In offering prayer to God, it is important to ask in the name of Christ. As Jesus told His own disciples, “I will do whatever you ask in my name, so that the Son may bring glory to the Father. You may ask me for anything in my name, and I will do it” (John 14:13-14). Jesus also said, “In that day you will no longer ask me anything. I tell you the truth, my Father will give you whatever you ask in my name” (John 16:23).

Asking in the name of Christ implies that it is God’s will. This is stated more clearly in 1 John 5:14-15, “This is the confidence we have in approaching God: that if we ask anything according to his will, he hears us. And if we know that he hears us—whatever we ask—we know that we have what we asked of him.”

Prayer is not a means by which a believer receives something contrary to the will of God. It is rather the means by which God miraculously brings into a believer’s life that which he requested in prayer according to His will.

Some companies that write checks today require two signatures, and the check is only good when both signatures are affixed. Likewise, in our prayer life we send our petitions to God and sign the check. We then send it to Jesus Christ. If He signs it, it does not make any difference how great or impossible it is—that prayer will be answered in keeping with what has been asked.

It is a fact of human experience that sometimes God does not seem to answer prayer, and this may indicate that our prayer has not been according to the will of God. It is also true that sometimes God will answer our prayer, but not immediately. For this reason we need to keep on praying. God in His own time and in His own way will fulfill our request even as He honors and glorifies Himself in our prayer life. This, of course, is all that an intelligent, God-fearing Christian would desire. Once we have presented our petitions to God, we can rest in God’s answer even if no apparent answer is received. Now that our request has been made, the problem remaining is in the will of God, at least for the present.

The Power of Christ’ s Intercession.

An important aspect of the prayer of believers is the fact that Christ is in heaven interceding for us. According to Hebrews 7:25 Christ “is able to save completely those who come to God through him, because he always lives to intercede for them.” Because God is infinite, He is able to give His full attention to one believer without detracting from His attention to another. It is a marvelous truth of Scripture that God continuously gives His attention to us, and Christ is interceding on our behalf.
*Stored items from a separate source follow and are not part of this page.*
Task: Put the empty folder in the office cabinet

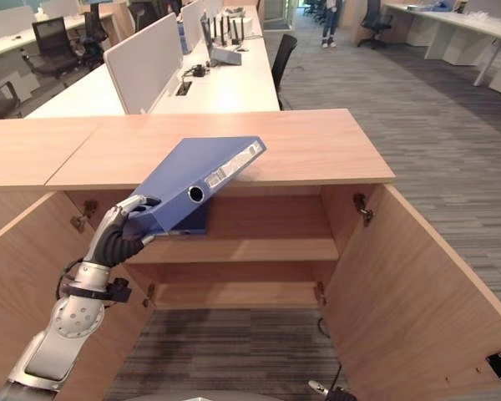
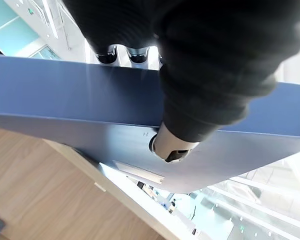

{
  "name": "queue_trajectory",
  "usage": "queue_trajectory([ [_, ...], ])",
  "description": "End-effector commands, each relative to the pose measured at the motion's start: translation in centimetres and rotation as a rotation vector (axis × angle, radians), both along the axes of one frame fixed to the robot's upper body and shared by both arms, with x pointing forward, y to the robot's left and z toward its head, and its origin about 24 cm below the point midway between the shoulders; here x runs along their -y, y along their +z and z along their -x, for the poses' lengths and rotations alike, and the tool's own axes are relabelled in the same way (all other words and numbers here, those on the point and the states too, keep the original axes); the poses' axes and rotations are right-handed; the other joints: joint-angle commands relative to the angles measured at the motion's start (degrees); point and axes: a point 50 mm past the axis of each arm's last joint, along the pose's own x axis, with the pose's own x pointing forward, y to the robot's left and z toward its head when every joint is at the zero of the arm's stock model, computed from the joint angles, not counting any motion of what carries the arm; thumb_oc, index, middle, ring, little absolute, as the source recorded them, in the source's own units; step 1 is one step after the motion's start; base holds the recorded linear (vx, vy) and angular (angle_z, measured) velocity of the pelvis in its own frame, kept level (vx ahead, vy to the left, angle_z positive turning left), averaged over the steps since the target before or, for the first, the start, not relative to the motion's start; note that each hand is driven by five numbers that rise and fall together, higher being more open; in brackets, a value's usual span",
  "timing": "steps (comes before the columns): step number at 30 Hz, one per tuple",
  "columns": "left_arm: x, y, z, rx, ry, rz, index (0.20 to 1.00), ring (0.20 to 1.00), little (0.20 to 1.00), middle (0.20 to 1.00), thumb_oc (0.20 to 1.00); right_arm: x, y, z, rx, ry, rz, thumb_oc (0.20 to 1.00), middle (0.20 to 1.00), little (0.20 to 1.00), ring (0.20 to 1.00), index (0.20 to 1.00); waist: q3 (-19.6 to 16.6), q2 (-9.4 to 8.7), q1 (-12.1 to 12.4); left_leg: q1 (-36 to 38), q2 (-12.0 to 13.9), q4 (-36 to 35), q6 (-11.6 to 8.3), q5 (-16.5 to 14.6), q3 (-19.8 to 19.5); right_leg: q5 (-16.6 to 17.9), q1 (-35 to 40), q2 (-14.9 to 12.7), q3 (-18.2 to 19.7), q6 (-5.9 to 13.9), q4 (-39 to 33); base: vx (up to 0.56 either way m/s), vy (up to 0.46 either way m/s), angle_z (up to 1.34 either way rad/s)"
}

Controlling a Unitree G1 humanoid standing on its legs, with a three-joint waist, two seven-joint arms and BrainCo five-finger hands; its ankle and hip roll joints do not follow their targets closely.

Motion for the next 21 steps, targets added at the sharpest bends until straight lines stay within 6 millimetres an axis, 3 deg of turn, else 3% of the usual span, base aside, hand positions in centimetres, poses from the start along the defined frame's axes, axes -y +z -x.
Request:
queue_trajectory([
  [1,0.2,-1.9,1.4,-0.210,-0.117,0.251,0.200,0.200,0.200,0.200,0.200,-1.6,0.3,-3.5,0.099,0.043,-0.044,1.000,1.000,1.000,1.000,1.000,1.64,-3.37,-0.50,1.13,-1.84,0.70,0.90,-5.40,-1.16,1.05,0.54,-2.89,-1.11,4.79,0.36,-0.01,-0.020,0.05],
  [7,3.3,0.2,1.9,-0.345,-0.491,0.761,0.200,0.200,0.200,0.200,0.200,-2.2,0.3,-3.9,0.109,0.104,-0.072,1.000,1.000,1.000,1.000,1.000,1.91,-2.71,-0.95,0.92,-2.01,0.70,1.02,-5.10,-1.78,1.25,0.57,-2.97,-1.48,4.88,0.36,-0.01,-0.003,0.11],
  [8,4.5,0.6,2.3,-0.435,-0.642,0.889,0.200,0.200,0.200,0.200,0.200,-2.9,0.1,-3.6,0.088,0.143,-0.095,1.000,1.000,1.000,1.000,1.000,1.64,-2.34,-1.19,1.21,-2.01,0.70,1.06,-5.22,-1.67,1.22,0.69,-2.98,-1.40,4.95,0.36,0.00,0.000,0.00],
  [14,6.1,0.5,2.0,-0.516,-0.731,1.005,0.200,0.200,0.200,0.200,0.200,-3.7,-0.1,-3.3,0.062,0.174,-0.117,1.000,1.000,1.000,1.000,1.000,1.46,-2.25,-1.35,1.60,-1.92,0.70,1.02,-5.37,-1.43,1.08,0.97,-2.91,-1.15,4.91,0.36,0.00,0.002,-0.01],
  [21,5.6,-1.2,2.1,-0.575,-0.636,1.006,0.200,0.200,0.200,0.200,0.200,-3.4,-0.2,-2.8,0.053,0.172,-0.106,1.000,1.000,1.000,1.000,1.000,1.47,-2.31,-1.23,1.90,-1.94,0.70,1.00,-5.45,-1.49,0.82,1.20,-2.66,-0.93,4.87,0.36,0.00,0.000,0.00],
])
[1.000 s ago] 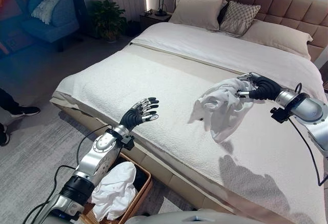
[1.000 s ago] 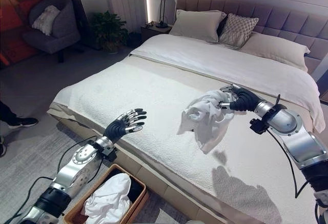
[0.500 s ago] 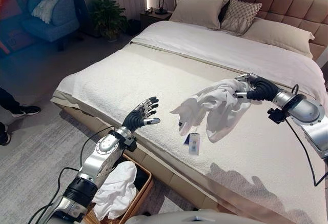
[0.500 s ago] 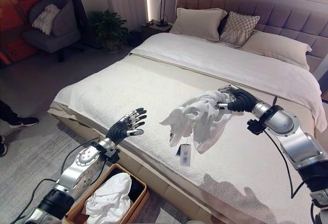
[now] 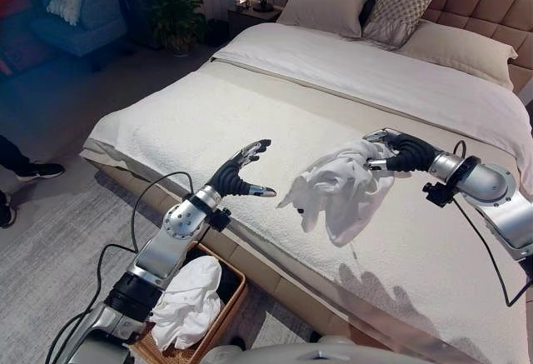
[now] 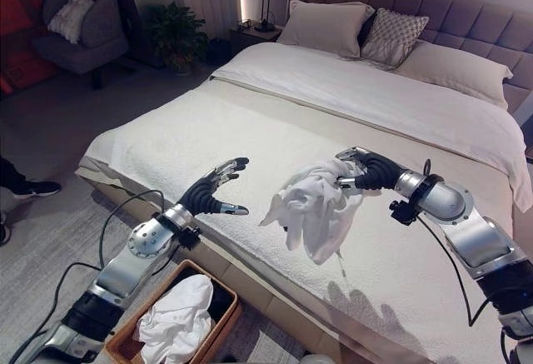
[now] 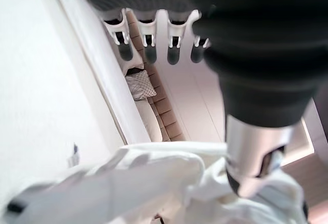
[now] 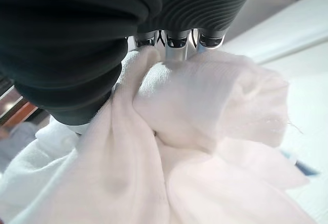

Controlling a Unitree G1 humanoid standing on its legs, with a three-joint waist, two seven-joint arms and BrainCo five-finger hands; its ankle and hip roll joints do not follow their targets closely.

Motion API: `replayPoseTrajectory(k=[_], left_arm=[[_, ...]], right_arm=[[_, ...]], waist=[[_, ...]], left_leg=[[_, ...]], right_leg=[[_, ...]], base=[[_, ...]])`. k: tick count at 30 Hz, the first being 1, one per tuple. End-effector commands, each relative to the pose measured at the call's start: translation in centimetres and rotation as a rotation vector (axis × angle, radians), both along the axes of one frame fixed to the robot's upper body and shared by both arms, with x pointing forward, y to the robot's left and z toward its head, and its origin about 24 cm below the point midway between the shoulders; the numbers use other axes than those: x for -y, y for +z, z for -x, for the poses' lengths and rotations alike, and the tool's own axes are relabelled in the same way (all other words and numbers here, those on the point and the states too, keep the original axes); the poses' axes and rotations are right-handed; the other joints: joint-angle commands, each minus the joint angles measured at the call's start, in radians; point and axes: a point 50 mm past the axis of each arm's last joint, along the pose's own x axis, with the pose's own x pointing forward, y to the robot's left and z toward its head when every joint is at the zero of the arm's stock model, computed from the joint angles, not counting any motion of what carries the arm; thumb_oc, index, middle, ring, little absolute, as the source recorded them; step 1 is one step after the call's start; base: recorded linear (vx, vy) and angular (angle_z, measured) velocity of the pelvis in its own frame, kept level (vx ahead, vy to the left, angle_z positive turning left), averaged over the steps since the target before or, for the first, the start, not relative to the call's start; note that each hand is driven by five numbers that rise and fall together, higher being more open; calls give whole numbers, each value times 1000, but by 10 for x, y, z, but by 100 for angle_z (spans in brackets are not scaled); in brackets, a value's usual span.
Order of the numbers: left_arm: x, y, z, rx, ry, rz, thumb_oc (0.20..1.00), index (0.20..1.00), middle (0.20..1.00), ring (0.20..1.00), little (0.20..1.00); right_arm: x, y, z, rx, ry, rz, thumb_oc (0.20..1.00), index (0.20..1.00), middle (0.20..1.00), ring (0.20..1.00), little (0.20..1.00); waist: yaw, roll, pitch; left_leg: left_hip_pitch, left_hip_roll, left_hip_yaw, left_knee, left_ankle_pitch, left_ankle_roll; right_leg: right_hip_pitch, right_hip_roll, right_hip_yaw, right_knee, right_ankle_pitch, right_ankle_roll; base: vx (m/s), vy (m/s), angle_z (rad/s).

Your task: Pick up clothes into the bucket

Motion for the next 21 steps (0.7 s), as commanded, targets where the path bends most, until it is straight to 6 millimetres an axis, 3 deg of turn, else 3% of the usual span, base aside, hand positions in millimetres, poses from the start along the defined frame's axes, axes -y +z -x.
replayPoseTrajectory(k=[1, 14, 21], left_arm=[[18, 27, -2, 162, -75, -1, 1000, 1000, 1000, 1000, 1000], [51, 32, -7, 151, -181, 29, 1000, 1000, 1000, 1000, 1000], [62, 33, -3, 98, -258, 82, 1000, 1000, 1000, 1000, 1000]], right_arm=[[-27, 40, -5, 136, 123, -99, 200, 200, 200, 200, 200], [-56, 40, -7, 95, 231, -220, 200, 200, 200, 200, 200], [-61, 45, -9, 113, 240, -251, 200, 200, 200, 200, 200]], waist=[[19, -39, -54], [12, -37, -52], [10, -35, -50]], left_leg=[[-92, 6, -2, 137, -95, -17], [-95, 9, -2, 138, -94, -16], [-99, 7, -5, 141, -94, -15]], right_leg=[[-43, -29, -32, 101, -41, 18], [-47, -27, -34, 99, -39, 17], [-52, -26, -35, 103, -39, 16]], base=[[0, 0, 0], [0, 0, 0], [0, 0, 0]])
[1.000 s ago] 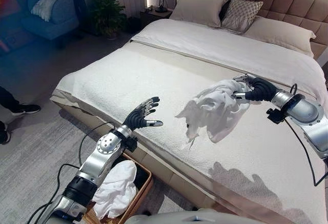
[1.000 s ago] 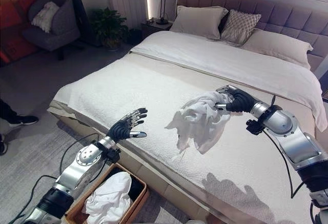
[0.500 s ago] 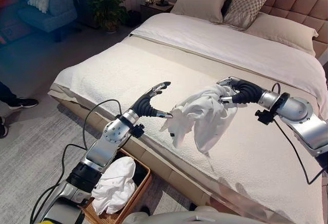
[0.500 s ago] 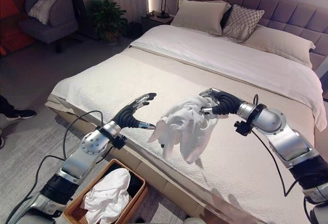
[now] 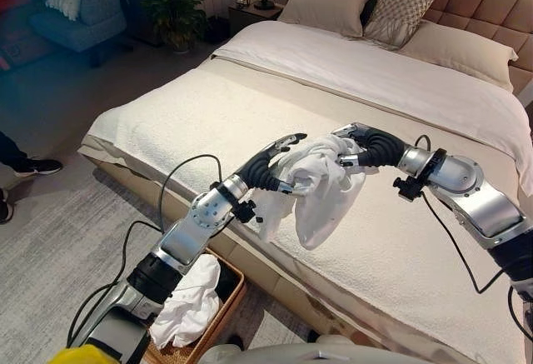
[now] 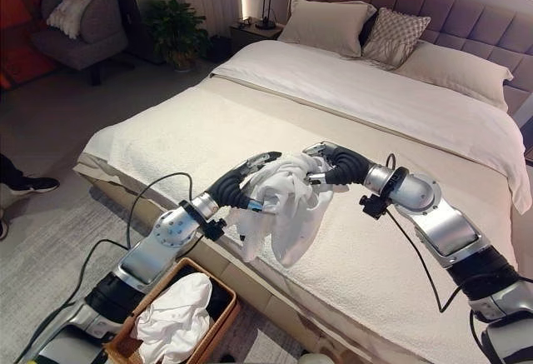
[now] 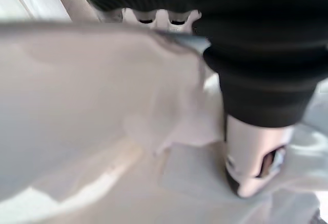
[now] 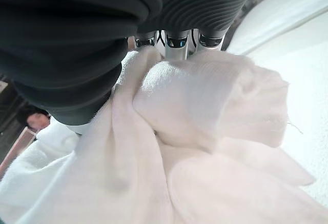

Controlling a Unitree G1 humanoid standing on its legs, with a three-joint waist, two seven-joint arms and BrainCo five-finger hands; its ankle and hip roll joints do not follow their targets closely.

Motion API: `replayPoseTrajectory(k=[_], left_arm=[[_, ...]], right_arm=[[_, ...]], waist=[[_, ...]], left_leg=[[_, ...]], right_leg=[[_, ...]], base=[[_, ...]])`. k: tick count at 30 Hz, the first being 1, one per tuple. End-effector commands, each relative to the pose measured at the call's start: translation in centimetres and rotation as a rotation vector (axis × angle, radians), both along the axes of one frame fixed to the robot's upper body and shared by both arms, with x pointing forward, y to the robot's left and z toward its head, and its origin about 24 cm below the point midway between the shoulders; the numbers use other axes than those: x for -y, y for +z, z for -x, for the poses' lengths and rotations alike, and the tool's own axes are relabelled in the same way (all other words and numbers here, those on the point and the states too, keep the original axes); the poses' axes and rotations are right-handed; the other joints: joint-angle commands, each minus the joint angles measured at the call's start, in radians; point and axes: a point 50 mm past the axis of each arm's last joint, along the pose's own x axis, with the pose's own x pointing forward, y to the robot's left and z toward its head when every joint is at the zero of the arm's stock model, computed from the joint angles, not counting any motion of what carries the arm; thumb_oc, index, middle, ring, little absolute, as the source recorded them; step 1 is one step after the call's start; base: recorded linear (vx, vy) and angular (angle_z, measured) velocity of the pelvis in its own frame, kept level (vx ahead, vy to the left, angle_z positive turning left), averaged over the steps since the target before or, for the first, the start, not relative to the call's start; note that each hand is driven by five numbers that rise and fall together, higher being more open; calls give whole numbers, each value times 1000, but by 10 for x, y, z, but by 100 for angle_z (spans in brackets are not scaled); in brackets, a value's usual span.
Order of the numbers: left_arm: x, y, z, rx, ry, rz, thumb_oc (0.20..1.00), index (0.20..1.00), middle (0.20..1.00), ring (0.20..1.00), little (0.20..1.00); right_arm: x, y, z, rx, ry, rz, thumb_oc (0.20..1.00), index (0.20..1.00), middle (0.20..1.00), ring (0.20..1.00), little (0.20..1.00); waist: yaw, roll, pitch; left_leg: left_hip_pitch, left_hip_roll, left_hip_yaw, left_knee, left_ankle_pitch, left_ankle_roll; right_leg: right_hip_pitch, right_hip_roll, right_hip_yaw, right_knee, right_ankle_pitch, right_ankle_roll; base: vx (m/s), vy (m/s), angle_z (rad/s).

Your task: Pick up clothes into the bucket

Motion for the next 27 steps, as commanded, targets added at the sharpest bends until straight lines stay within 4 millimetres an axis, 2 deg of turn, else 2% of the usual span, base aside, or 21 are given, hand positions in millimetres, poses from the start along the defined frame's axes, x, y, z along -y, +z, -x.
replayPoseTrajectory(k=[1, 9, 14, 19, 27], left_arm=[[19, 23, -2, 62, -94, 76, 1000, 1000, 1000, 1000, 1000], [18, 23, -7, 122, -49, 17, 1000, 1000, 1000, 1000, 1000], [6, 14, -10, 176, 44, -82, 1000, 1000, 1000, 1000, 1000], [0, 0, -11, 139, 96, -99, 1000, 1000, 1000, 1000, 1000], [3, -8, -10, 70, 76, -67, 1000, 1000, 1000, 1000, 1000]], right_arm=[[-25, 41, 0, 146, 106, -101, 200, 200, 200, 200, 200], [-34, 46, 1, 175, 136, -135, 200, 200, 200, 200, 200], [-36, 53, 4, 209, 148, -174, 200, 200, 200, 200, 200], [-36, 54, 6, 217, 154, -198, 200, 200, 200, 200, 200], [-38, 53, 8, 210, 165, -219, 200, 200, 200, 200, 200]], waist=[[11, -28, -54], [13, -30, -51], [12, -31, -55], [10, -33, -60], [8, -31, -66]], left_leg=[[-98, 10, -3, 140, -94, -15], [-107, 6, -2, 142, -88, -11], [-105, 1, 0, 141, -94, -5], [-102, -1, -1, 136, -96, -2], [-99, -3, -3, 128, -94, 1]], right_leg=[[-53, -24, -33, 102, -40, 16], [-60, -28, -32, 103, -32, 17], [-64, -29, -21, 105, -32, 19], [-67, -30, -15, 109, -33, 20], [-67, -30, -14, 107, -34, 21]], base=[[0, 0, 0], [0, 0, 0], [7, 0, 0], [3, 2, -2], [1, 1, -1]])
When believers pray to God, they are joining a prayer meeting already in session, and the object of their prayers is to fulfill and coincide with what God desires for them.

Scriptures also make clear that sometimes believers do not receive answers to prayer because they do not ask or they ask from the wrong motives. As James expresses it, “When you ask, you do not receive, because you ask with wrong motives, that you may spend what you get on your pleasures” (James 4:3). James also expresses the problem of failing to pray, “You do not have, because you do not ask God” (James 4:2). The challenge in the prayer life, accordingly, is to ask and present our needs to God, but to ask with the right motives and with the right goals. If we ask according to the will of God in the name of Christ, our prayers will be answered. In addition to moment-by-moment fellowship with God, we need stated times for daily prayer.

Appropriating the spiritual power that God has provided is an important factor in a believer’s life and service. In view of his own inadequacy, he needs the power of the Holy Spirit, the power of the Word of God, the power of the blood of Christ, the power of prayer, and the power of Christ’s intercession. God has richly provided, and Christians should avail themselves by faith of what God has provided in His grace for a Christian’s life.